Le Mali sombre dans les crises : Le silence de la société civile alimentaire

Le Mali sombre dans les crises interminables pendant que la société civile observe un silence déconcertant. Actuellement le pays est en proie à des crises caractérisées par des grèves illimitées de la santé et des enseignements sans oublier le grincement de dents des autres secteurs. Bref, le pays est en ébullition.
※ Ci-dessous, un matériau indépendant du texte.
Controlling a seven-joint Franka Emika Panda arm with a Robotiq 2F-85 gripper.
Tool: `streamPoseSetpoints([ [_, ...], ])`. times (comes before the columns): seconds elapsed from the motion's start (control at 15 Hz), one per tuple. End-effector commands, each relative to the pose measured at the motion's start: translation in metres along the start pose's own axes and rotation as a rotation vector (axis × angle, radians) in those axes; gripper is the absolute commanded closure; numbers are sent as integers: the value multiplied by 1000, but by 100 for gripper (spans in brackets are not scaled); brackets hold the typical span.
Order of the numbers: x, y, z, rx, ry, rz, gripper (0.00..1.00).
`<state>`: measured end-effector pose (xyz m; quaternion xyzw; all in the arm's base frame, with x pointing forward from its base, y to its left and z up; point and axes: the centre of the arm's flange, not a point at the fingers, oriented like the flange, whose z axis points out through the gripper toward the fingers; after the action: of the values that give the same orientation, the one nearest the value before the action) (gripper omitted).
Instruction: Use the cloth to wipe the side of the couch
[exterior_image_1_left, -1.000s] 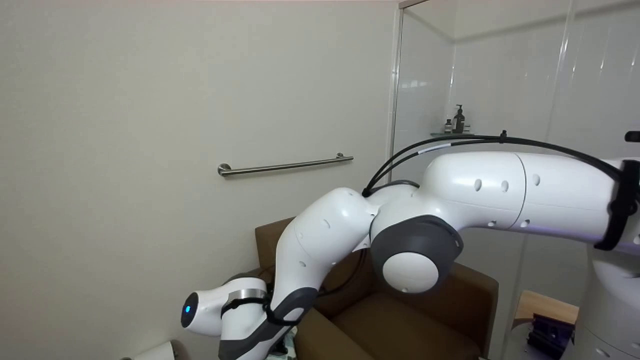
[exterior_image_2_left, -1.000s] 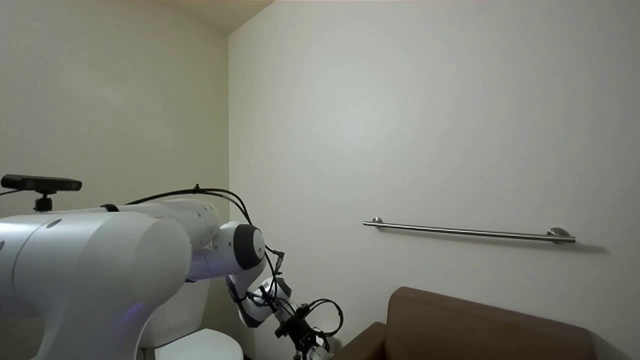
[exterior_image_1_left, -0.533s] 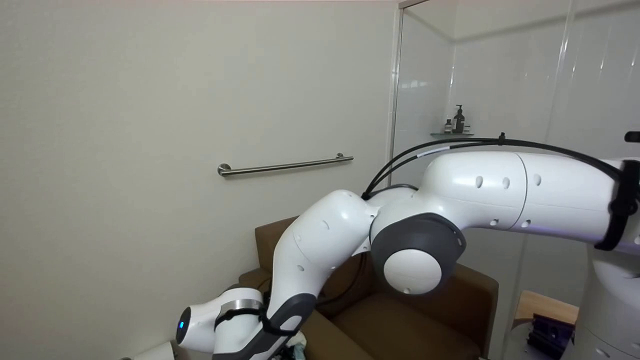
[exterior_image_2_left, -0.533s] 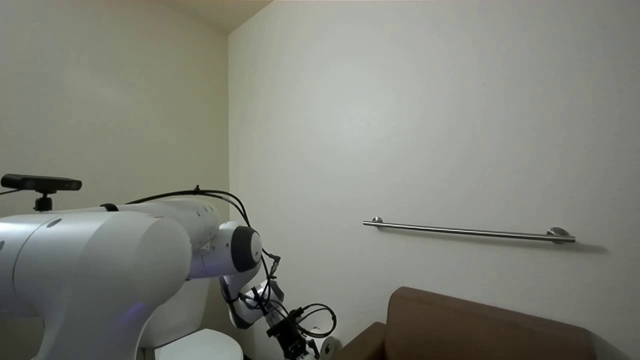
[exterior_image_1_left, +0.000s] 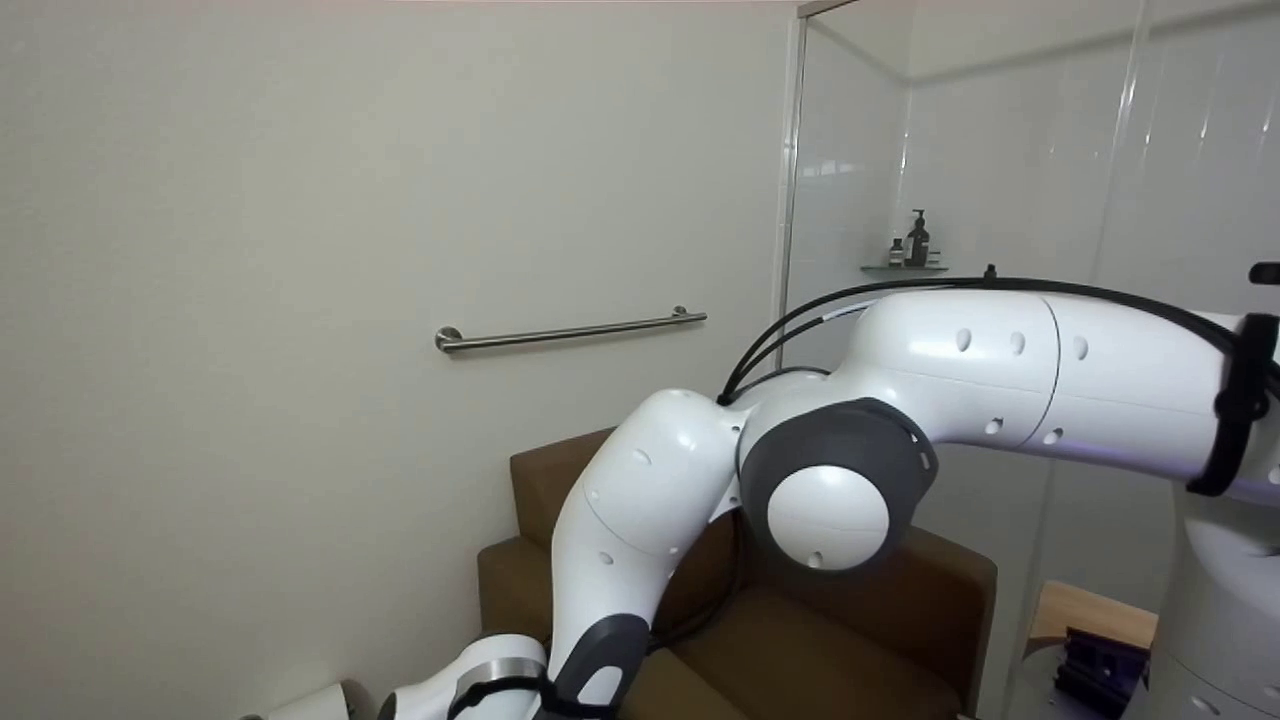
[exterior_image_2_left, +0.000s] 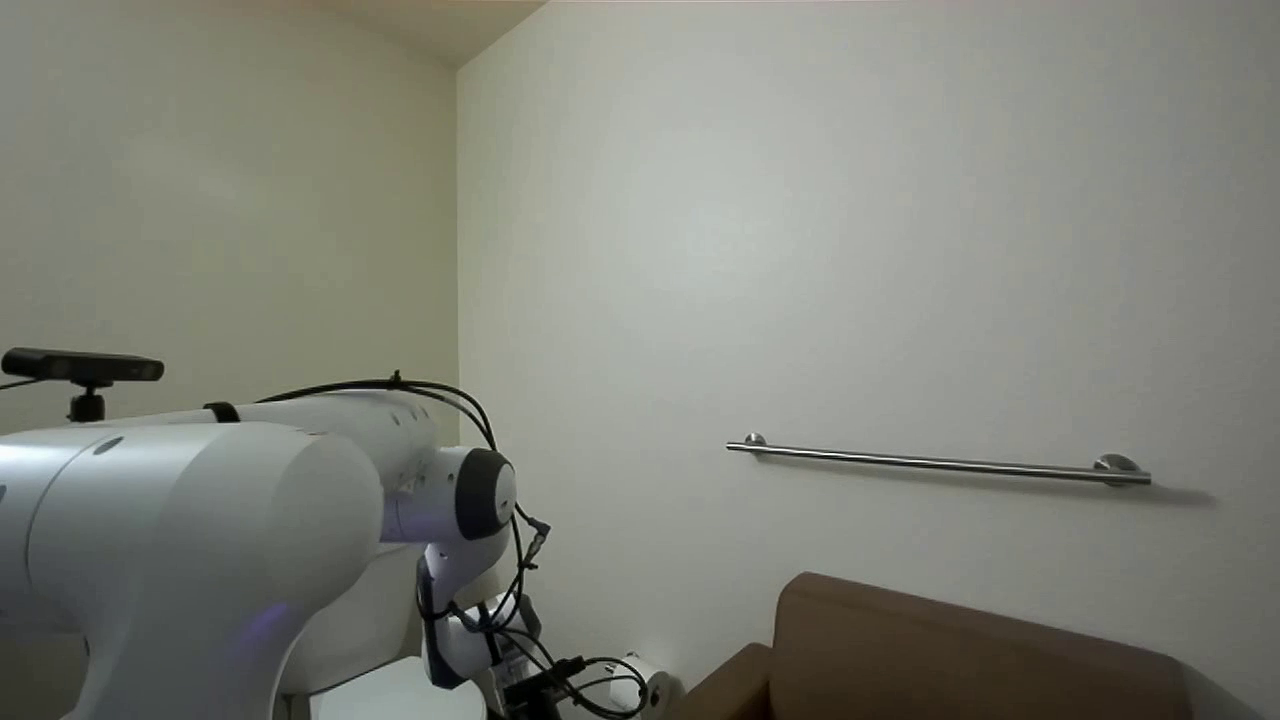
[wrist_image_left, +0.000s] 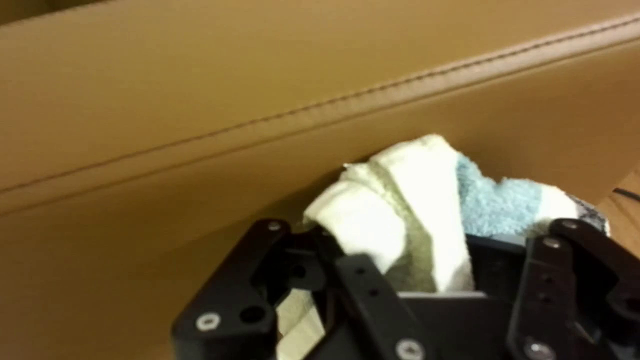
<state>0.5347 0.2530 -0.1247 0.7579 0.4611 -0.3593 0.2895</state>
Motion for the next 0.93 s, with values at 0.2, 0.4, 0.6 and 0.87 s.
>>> streamPoseSetpoints([
  [0.2, -26, -38, 10, 104, -122, -271, 94],
  [0.4, -6, -48, 22, 151, -178, -373, 94],
  [0.6, 15, -49, 33, 153, -216, -405, 94],
  [0.87, 33, -37, 27, 79, -166, -322, 95],
])
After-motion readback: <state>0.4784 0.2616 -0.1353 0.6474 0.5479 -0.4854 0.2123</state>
En premier lieu, la grève illimitée des agents de la santé a paralysé toutes les structures sanitaires du Mali. Par conséquent, les pauvres payent le plus lourd tribut car leurs morts se comptent quotidiennement. En général, les Maliens n’ont pas d’autres recours que de maudire les dirigeants et les médecins assermentés. Chaque jour a son lot de morts dans nos hôpitaux, faute de soins avec la grève illimitée. Tout le monde se contente de déplorer la situation dans les grins ou sur les antennes des radios privées. Entre temps, les malades souffrent, les parents des malades sont meurtris. Témoin, le cas de Aboubacar Traoré, victime d’une balle tirée par des bandits, qui a quitté  son lit d’hôpital pour se soigner chez lui car il ne trouvait pas un seul infirmier pour s’occuper de son pansement. « Après l’opération, nous avons eu de la peine à trouver un infirmier pour faire le pansement. Au lieu de rester à l’hôpital sans soins, nous sommes rentrés à la maison pour nous débrouiller avec  certains agents de santé dans notre quartier », déplore-t-il. Au même moment, les nantis, les dirigeants et les privilégiés se soignent dans les cliniques privées. Tant pis pour le pauvre, la majorité écrasante de la population malienne.

Comme une épidémie, les enseignants du secondaire et du fondamental sont rentrés dans la danse en décrétant aussi une grève illimitée. Cependant, eux se sont distingués à travers une marche pacifique le mercredi dernier, pour se faire entendre. Face à cette situation de crispation, la société civile censée servir de contre-pouvoir au gouvernement, reste muette comme une carpe. Dans d’autres pays comme le Burkina Faso ou le Sénégal, la société civile s’est toujours mise  en première ligne pour dire non au gouvernement.  La nôtre au  Mali, se contente de satisfaire ses besoins alimentaires.  Elle n’est active que dans les ateliers, réunions et colloques  pour se taper des perdiems, mais reste absente quand il s’agit de défendre les populations.

Soulignons que certains membres de la société civile ont amusé la galerie en s’affichant dans des visites au niveau des hôpitaux sans prendre aucune mesure. Le samedi dernier, la société civile de la commune 1 s’est limitée à charger l’Etat comme responsable des maux dont souffre la population.